In poche parole c’è l’intenzione di spiegare perchè al giorno d’oggi i draghi non fanno più parte del nostro mondo. Non li faremo morire, tranquilli, ma spiegheremo dove sono andati a finire. Per questo motivo spero che si torni anche ad un rapporto più intimo fra i due protagonisti.

Quali sono i tuoi prossimi progetti in DreamWorks? Lavorerai in Kung Fu Panda 3? 
E che fine ha fatto lo splendido progetto Me and My Shadow ancora presente sul tuo sito personale?
Allora, in Kung Fu Panda 3 tornerò per certo, sempre come Story Artist. 
Per Me and My Shadow, invece, ci sono stati dei problemi di distribuzione con la 20th Century FOX, con la quale abbiamo stretto da poco rapporti. Il film era interessante ma rischioso. Aveva solo due personaggi, il protagonista e la sua ombra disegnata a mano, che non voleva più seguirlo. Questo uscirà lo stesso, però. Lo sto riscrivendo, è quindi ancora in produzione. Tuttavia dopo il 2017. Prima di questo uscirà Larrikins, un film che dirigerò in collaborazione con Tim Minchin. Sarà ambientato in Australia e sarà una commedia musicale.

Tu sei stato sia Head of Animation che Story Artist. Qual è il ruolo che preferisci?
Non saprei. Sono due ruoli completamente differenti. 
Quando fai lo Story Artist crei solo la tua scena. Quando sei Head of Animation, invece, devi pensare a tutta la storia nel complesso. Coordinare tutti. Si è una sorta di co-registi, in altre parole. Non si ha il compito di pensare solo alle luci o altri aspetti simili.
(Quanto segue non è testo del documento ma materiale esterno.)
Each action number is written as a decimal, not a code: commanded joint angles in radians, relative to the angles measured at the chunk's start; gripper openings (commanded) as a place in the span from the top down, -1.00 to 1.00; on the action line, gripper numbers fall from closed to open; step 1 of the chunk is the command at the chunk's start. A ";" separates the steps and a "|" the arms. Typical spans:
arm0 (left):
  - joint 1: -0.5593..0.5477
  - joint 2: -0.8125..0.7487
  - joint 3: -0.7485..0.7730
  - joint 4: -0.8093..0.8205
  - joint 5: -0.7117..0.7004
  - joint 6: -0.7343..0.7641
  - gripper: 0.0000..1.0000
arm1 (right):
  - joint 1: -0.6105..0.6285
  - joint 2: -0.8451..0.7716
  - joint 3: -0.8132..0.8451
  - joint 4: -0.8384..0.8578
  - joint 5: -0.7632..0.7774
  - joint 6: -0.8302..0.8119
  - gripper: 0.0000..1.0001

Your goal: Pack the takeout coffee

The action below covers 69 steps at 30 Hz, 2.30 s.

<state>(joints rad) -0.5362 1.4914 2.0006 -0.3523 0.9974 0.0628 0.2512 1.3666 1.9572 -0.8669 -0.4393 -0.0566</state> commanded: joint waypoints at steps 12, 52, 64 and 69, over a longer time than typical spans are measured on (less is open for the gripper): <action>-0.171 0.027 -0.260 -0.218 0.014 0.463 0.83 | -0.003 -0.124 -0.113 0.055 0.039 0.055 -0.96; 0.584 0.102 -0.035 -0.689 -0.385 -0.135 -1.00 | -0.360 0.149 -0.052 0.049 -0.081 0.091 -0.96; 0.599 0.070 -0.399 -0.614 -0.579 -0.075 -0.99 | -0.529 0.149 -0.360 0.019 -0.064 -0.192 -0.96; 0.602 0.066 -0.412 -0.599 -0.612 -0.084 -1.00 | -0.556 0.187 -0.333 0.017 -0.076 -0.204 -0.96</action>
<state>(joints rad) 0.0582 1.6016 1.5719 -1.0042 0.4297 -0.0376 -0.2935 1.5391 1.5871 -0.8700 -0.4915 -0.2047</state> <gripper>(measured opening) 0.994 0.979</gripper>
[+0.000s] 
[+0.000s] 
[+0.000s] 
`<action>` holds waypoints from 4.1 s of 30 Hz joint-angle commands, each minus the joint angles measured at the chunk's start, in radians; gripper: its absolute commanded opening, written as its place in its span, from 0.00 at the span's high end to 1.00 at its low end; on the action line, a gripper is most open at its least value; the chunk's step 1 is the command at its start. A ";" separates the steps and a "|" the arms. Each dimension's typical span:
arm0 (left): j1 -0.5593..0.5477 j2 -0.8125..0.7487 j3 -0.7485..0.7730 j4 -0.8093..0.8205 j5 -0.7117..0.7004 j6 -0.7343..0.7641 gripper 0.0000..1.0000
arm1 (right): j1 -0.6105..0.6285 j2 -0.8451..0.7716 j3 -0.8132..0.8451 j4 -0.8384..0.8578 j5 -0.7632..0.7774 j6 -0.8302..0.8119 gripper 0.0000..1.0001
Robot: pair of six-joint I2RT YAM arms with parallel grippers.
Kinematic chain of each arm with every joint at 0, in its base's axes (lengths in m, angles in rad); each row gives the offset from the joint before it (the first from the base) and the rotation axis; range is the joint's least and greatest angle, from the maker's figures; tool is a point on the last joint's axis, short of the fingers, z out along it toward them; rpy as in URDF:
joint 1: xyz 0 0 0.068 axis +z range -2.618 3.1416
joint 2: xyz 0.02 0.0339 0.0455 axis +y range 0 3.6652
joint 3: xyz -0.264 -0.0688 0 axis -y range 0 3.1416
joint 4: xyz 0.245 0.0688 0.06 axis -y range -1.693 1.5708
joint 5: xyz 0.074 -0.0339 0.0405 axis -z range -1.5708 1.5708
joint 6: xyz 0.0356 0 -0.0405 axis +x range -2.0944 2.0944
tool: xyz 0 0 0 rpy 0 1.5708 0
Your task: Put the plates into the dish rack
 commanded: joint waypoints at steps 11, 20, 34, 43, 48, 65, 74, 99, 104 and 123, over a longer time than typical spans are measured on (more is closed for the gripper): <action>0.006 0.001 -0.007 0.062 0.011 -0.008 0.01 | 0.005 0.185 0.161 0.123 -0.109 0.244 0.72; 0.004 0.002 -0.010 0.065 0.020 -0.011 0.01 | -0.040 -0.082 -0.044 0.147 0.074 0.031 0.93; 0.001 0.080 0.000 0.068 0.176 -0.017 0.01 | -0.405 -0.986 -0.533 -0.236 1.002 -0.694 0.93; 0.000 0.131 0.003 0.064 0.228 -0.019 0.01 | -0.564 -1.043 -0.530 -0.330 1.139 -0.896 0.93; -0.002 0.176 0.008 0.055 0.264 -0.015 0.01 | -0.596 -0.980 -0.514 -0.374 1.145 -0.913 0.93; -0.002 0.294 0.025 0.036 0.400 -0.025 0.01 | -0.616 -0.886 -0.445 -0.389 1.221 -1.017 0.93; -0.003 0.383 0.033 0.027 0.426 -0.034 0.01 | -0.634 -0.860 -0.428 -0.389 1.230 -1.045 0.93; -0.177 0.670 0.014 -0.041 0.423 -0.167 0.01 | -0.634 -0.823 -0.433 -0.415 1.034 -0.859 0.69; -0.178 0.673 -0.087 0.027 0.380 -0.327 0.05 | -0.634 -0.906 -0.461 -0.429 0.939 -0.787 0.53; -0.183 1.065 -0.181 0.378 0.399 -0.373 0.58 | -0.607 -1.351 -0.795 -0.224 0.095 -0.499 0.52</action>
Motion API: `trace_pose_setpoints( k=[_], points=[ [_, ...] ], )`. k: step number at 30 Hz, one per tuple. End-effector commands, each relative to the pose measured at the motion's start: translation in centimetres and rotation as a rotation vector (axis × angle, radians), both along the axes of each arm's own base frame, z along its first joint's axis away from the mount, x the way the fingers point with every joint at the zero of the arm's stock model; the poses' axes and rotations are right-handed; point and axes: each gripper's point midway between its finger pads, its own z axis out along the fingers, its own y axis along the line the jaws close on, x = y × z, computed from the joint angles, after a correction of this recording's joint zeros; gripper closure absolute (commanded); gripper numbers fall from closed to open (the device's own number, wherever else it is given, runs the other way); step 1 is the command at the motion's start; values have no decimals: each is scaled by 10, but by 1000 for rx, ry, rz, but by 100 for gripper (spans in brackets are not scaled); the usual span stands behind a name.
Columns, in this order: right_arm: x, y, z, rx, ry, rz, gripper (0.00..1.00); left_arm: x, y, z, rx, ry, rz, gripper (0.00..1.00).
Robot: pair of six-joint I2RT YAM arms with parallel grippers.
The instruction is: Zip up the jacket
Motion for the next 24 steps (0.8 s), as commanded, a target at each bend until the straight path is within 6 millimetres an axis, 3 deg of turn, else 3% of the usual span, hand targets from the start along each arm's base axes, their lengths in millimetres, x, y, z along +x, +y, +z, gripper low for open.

Ho letto che hai viaggiato molto e lavorato in diverse nazioni, sempre nel campo dell’animazione. In Germania, Danimarca ed attualmente in America. Ci parleresti di queste esperienze? Torneresti mai in Italia a lavorare?
Non voglio morire in America, questo è certo. E’ stato bello lavorare in giro per l’Europa. In origine, però, pensavo di scrivere e non di disegnare. Anche se il mio scopo era quello di narrare le storie attraverso le illustrazioni. Comunque è stata una grande esperienza girare l’Europa. Certo, ho lavorato a progetti orribili. Ma è stato fondamentale. Collaborare, intendo. Spesso preferisco più lavorare con persone con non troppo talento ma dotate di un grande spirito di collaborazione, e non con persone talentuose ma che tendono a lavorare per i fatti propri.